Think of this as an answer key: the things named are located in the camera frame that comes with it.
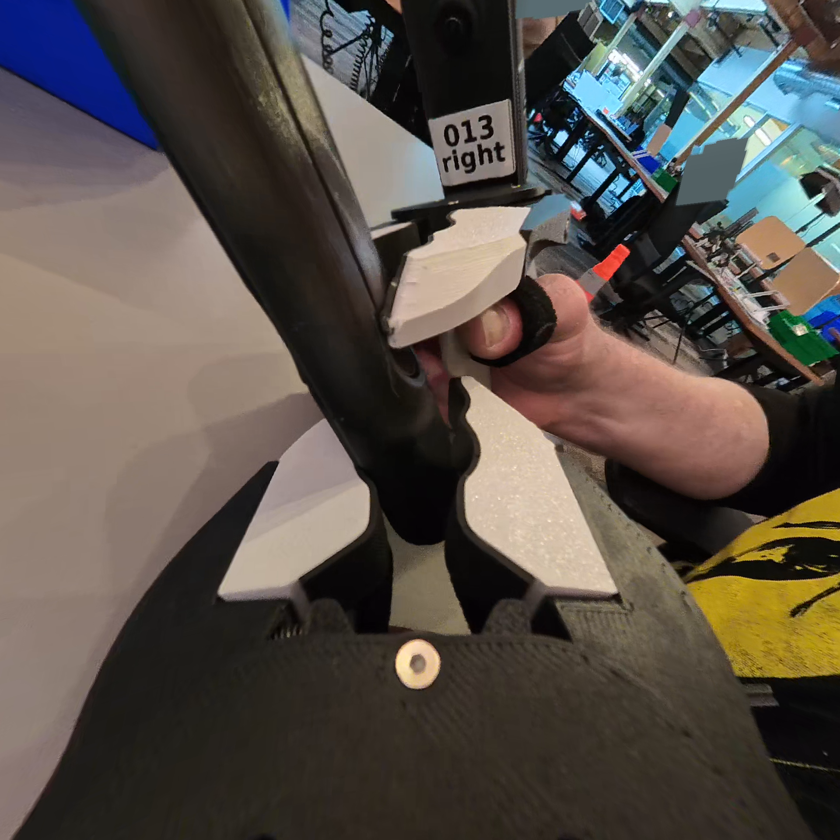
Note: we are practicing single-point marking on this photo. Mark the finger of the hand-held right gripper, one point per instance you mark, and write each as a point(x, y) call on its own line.
point(394, 233)
point(459, 275)

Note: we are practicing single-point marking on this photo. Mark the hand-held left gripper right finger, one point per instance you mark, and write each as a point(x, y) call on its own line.
point(525, 512)

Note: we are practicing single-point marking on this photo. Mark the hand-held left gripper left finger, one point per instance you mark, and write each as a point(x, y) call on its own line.
point(308, 525)

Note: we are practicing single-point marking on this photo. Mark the black remote control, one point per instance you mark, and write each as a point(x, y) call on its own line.
point(262, 197)

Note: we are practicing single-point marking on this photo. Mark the blue plastic bin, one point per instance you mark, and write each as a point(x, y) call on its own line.
point(52, 52)

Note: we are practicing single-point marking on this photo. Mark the grey desk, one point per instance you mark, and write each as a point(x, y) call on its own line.
point(98, 328)

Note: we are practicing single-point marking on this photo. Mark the person's right hand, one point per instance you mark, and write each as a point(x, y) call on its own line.
point(577, 367)

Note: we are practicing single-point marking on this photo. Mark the orange traffic cone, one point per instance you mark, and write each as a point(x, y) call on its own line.
point(610, 259)

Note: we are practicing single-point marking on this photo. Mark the yellow black patterned pants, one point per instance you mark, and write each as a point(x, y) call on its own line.
point(774, 610)

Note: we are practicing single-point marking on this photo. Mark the row of work tables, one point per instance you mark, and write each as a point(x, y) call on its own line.
point(741, 308)

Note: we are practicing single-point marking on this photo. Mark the brown cardboard panel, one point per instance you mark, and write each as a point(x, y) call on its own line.
point(807, 282)
point(771, 243)

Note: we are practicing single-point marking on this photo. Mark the green plastic crate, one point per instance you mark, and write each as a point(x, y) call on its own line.
point(800, 338)

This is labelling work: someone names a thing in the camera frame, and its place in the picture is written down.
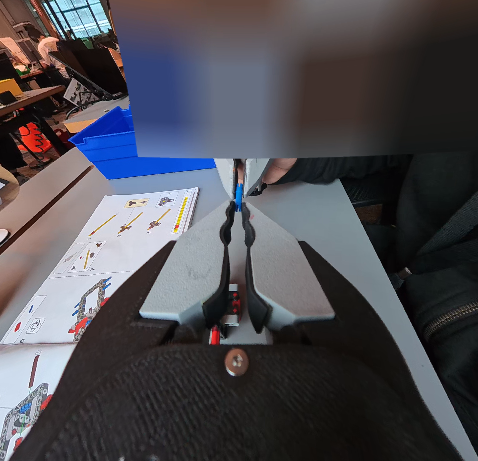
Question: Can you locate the person's right hand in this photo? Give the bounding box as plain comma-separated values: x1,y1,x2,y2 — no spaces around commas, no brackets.
263,158,298,185

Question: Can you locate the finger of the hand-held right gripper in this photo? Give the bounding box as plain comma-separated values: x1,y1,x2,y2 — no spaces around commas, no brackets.
243,158,275,198
215,158,239,200

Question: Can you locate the large window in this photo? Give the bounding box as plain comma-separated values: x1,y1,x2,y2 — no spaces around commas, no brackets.
37,0,113,40

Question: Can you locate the black and white printed board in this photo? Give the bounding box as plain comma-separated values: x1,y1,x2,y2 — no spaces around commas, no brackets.
63,77,103,106

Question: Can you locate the black mesh office chair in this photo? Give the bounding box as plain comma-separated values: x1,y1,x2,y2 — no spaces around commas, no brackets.
342,177,402,208

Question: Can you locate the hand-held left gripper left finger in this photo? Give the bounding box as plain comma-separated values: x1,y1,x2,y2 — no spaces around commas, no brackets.
139,201,235,329

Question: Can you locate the person's right forearm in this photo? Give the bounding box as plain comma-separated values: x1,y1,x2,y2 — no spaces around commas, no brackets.
284,155,411,186

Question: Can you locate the cardboard sheet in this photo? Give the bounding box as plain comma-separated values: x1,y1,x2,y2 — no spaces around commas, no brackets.
63,117,98,133

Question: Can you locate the black lego frame assembly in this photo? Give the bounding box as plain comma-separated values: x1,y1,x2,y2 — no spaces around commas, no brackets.
209,282,243,346

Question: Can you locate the wooden desk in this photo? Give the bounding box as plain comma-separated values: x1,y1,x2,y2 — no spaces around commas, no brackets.
0,85,66,118

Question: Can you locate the lego instruction booklet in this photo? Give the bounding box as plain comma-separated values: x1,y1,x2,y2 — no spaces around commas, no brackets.
0,187,199,456

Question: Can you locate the black bag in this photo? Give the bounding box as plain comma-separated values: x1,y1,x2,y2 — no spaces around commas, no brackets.
388,192,478,443

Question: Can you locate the blue plastic bin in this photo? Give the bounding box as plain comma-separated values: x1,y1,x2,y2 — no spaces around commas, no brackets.
68,106,217,180

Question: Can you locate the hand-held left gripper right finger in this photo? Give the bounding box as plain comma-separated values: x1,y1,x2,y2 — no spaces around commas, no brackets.
240,202,335,335

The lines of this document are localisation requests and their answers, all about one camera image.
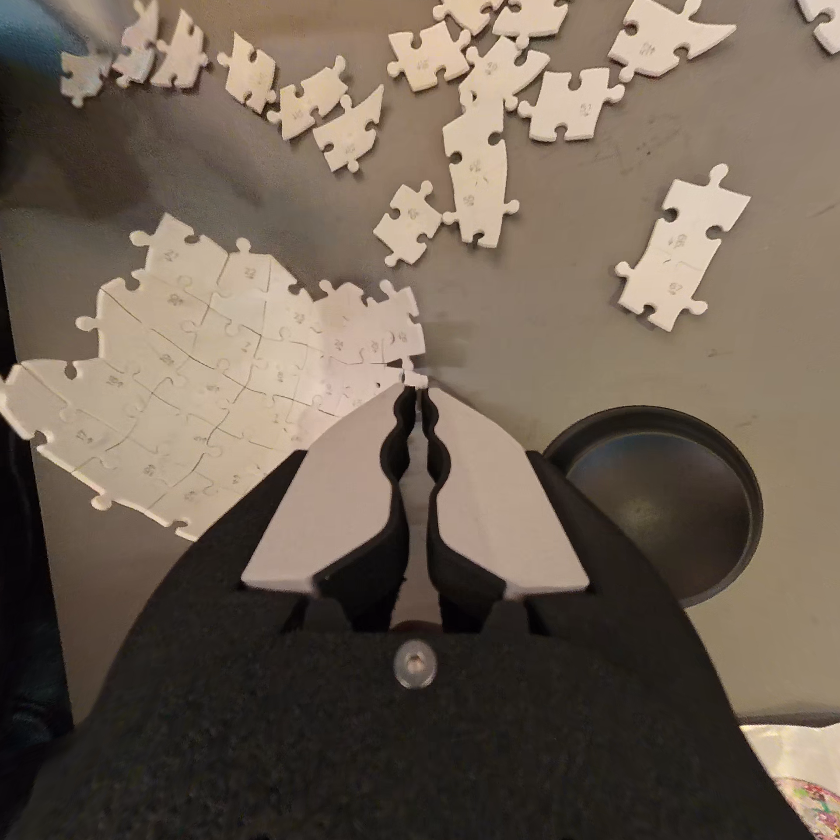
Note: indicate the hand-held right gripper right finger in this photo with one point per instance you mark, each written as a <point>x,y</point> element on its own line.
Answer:
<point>505,518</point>

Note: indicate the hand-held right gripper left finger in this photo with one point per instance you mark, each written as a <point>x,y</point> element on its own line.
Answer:
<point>334,512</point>

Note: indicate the partly built puzzle ball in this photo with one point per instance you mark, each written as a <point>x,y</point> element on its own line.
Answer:
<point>197,367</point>

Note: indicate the pile white puzzle pieces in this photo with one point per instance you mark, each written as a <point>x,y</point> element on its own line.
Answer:
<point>479,177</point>

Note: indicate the joined white puzzle strip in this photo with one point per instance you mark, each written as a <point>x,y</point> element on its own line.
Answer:
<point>689,249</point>

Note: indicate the printed puzzle instruction leaflet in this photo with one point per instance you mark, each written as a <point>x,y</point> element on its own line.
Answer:
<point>794,787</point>

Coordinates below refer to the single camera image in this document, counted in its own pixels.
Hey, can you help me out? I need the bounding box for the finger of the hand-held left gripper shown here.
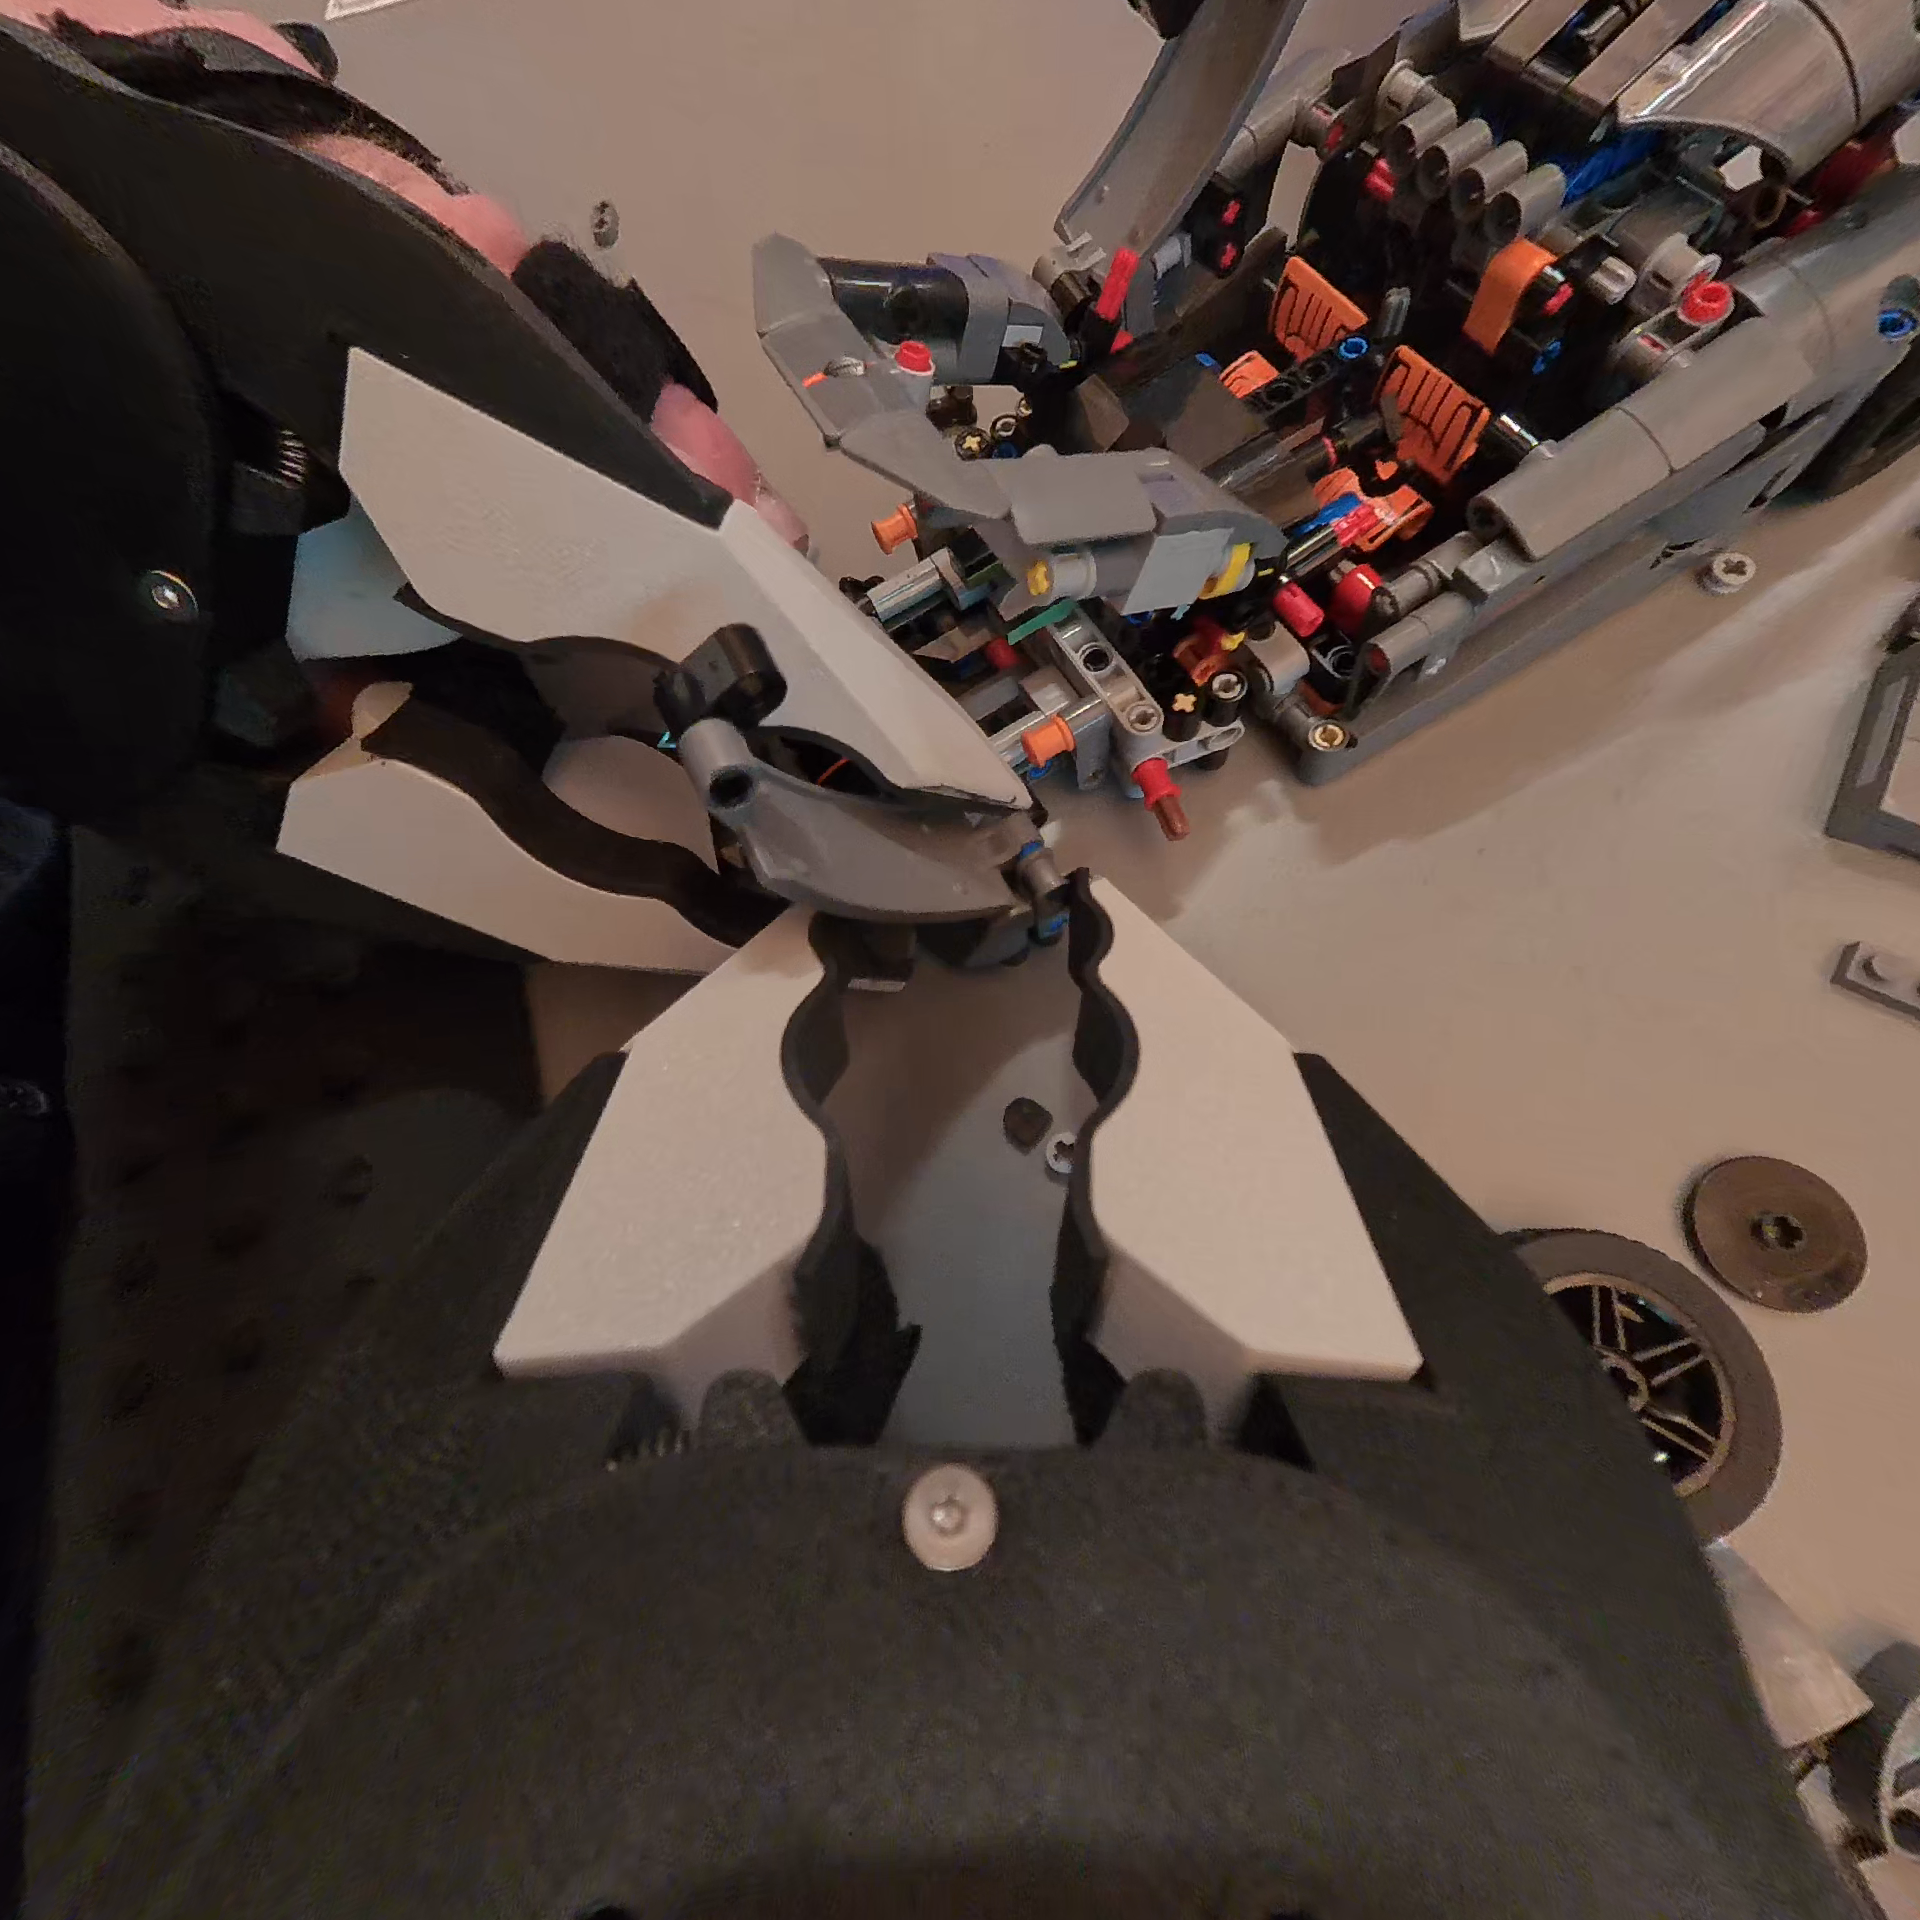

══════════

> [WORK TO BE COMPLETED] When repeating the material above, keep every line exact and drop all pictures.

> [RESPONSE AREA]
Think of this as an answer key: the things named are located in the camera frame that comes with it.
Note: we are practicing single-point marking on this photo. Mark the finger of the hand-held right gripper, one point per instance you mark, and write each as a point(x, y) call on its own line.
point(394, 233)
point(459, 275)

Note: we are practicing single-point marking on this photo. Mark the hand-held left gripper right finger, one point per instance you mark, and write each as a point(x, y) call on its own line.
point(525, 512)

Note: we are practicing single-point marking on this photo. Mark the hand-held left gripper left finger, one point per instance you mark, and write each as a point(x, y) call on its own line.
point(308, 525)

Note: we are practicing single-point marking on this photo. Mark the black remote control, one point per instance you mark, and write each as a point(x, y) call on its own line.
point(262, 197)

Note: we are practicing single-point marking on this photo. Mark the blue plastic bin, one point per instance you mark, and write each as a point(x, y) call on its own line.
point(52, 52)

Note: we are practicing single-point marking on this photo. Mark the grey desk, one point per instance you mark, and write each as a point(x, y) call on its own line.
point(98, 328)

Note: we are practicing single-point marking on this photo. Mark the person's right hand, one point per instance you mark, and write each as a point(x, y) call on its own line.
point(577, 367)

Note: we are practicing single-point marking on this photo. Mark the orange traffic cone, one point per instance you mark, and write each as a point(x, y) call on its own line.
point(610, 259)

Note: we are practicing single-point marking on this photo. Mark the yellow black patterned pants, one point per instance you mark, and write each as a point(x, y) call on its own line.
point(774, 610)

Note: we are practicing single-point marking on this photo. Mark the row of work tables, one point per instance you mark, and write each as a point(x, y) call on its own line.
point(741, 308)

Note: we are practicing single-point marking on this photo. Mark the brown cardboard panel, one point per instance you mark, and write each as a point(x, y) call on its own line.
point(807, 282)
point(771, 243)

Note: we are practicing single-point marking on this photo. Mark the green plastic crate, one point per instance you mark, and write each as a point(x, y) call on its own line.
point(800, 338)

This is labelling work: someone names a thing in the camera frame, and its place in the picture is written down.
Question: Can you locate the person's right hand in this photo? Give the bounding box as plain comma-separated values: x1,y1,x2,y2 — no spaces around commas, no brackets.
263,158,298,185

Question: Can you locate the finger of the hand-held right gripper in this photo? Give the bounding box as plain comma-separated values: x1,y1,x2,y2 — no spaces around commas, no brackets.
243,158,275,198
215,158,239,200

Question: Can you locate the large window in this photo? Give the bounding box as plain comma-separated values: x1,y1,x2,y2 — no spaces around commas, no brackets.
37,0,113,40

Question: Can you locate the black and white printed board in this photo? Give the bounding box as plain comma-separated values: x1,y1,x2,y2 — no spaces around commas, no brackets.
63,77,103,106

Question: Can you locate the black mesh office chair in this photo? Give the bounding box as plain comma-separated values: x1,y1,x2,y2 — no spaces around commas, no brackets.
342,177,402,208

Question: Can you locate the hand-held left gripper left finger in this photo? Give the bounding box as plain comma-separated values: x1,y1,x2,y2 — no spaces around commas, no brackets.
139,201,235,329

Question: Can you locate the person's right forearm in this photo? Give the bounding box as plain comma-separated values: x1,y1,x2,y2 — no spaces around commas, no brackets.
284,155,411,186

Question: Can you locate the cardboard sheet in this photo? Give the bounding box as plain comma-separated values: x1,y1,x2,y2 — no spaces around commas, no brackets.
63,117,98,133

Question: Can you locate the black lego frame assembly in this photo? Give the bounding box as plain comma-separated values: x1,y1,x2,y2 — no spaces around commas, no brackets.
209,282,243,346

Question: Can you locate the wooden desk in this photo? Give the bounding box as plain comma-separated values: x1,y1,x2,y2 — no spaces around commas, no brackets.
0,85,66,118

Question: Can you locate the lego instruction booklet in this photo? Give the bounding box as plain comma-separated values: x1,y1,x2,y2 — no spaces around commas, no brackets.
0,187,199,456

Question: Can you locate the black bag in this photo? Give the bounding box as plain comma-separated values: x1,y1,x2,y2 — no spaces around commas, no brackets.
388,192,478,443

Question: Can you locate the blue plastic bin in this photo? Give the bounding box as plain comma-separated values: x1,y1,x2,y2 — no spaces around commas, no brackets.
68,106,217,180

Question: Can you locate the hand-held left gripper right finger in this photo? Give the bounding box as plain comma-separated values: x1,y1,x2,y2 — no spaces around commas, no brackets.
240,202,335,335

The lines of this document are localisation requests and their answers, all about one camera image.
Note: indicate the hand-held right gripper right finger in this photo with one point per instance you mark, each written as a <point>x,y</point> element on its own line.
Answer:
<point>505,518</point>

Note: indicate the hand-held right gripper left finger in this photo with one point per instance you mark, each written as a <point>x,y</point> element on its own line.
Answer:
<point>334,512</point>

Note: indicate the partly built puzzle ball in this photo with one point per instance you mark, each written as a <point>x,y</point> element on its own line.
Answer:
<point>197,367</point>

Note: indicate the pile white puzzle pieces in this photo with one point per instance you mark, each written as a <point>x,y</point> element on its own line.
Answer:
<point>479,177</point>

Note: indicate the joined white puzzle strip in this photo with one point per instance you mark, each written as a <point>x,y</point> element on its own line.
Answer:
<point>689,249</point>

Note: indicate the printed puzzle instruction leaflet in this photo with one point per instance you mark, each written as a <point>x,y</point> element on its own line.
Answer:
<point>794,787</point>

Coordinates below refer to the single camera image in this document, counted in its own pixels.
Hey, can you help me out? I need the bounding box for the finger of the hand-held left gripper shown here.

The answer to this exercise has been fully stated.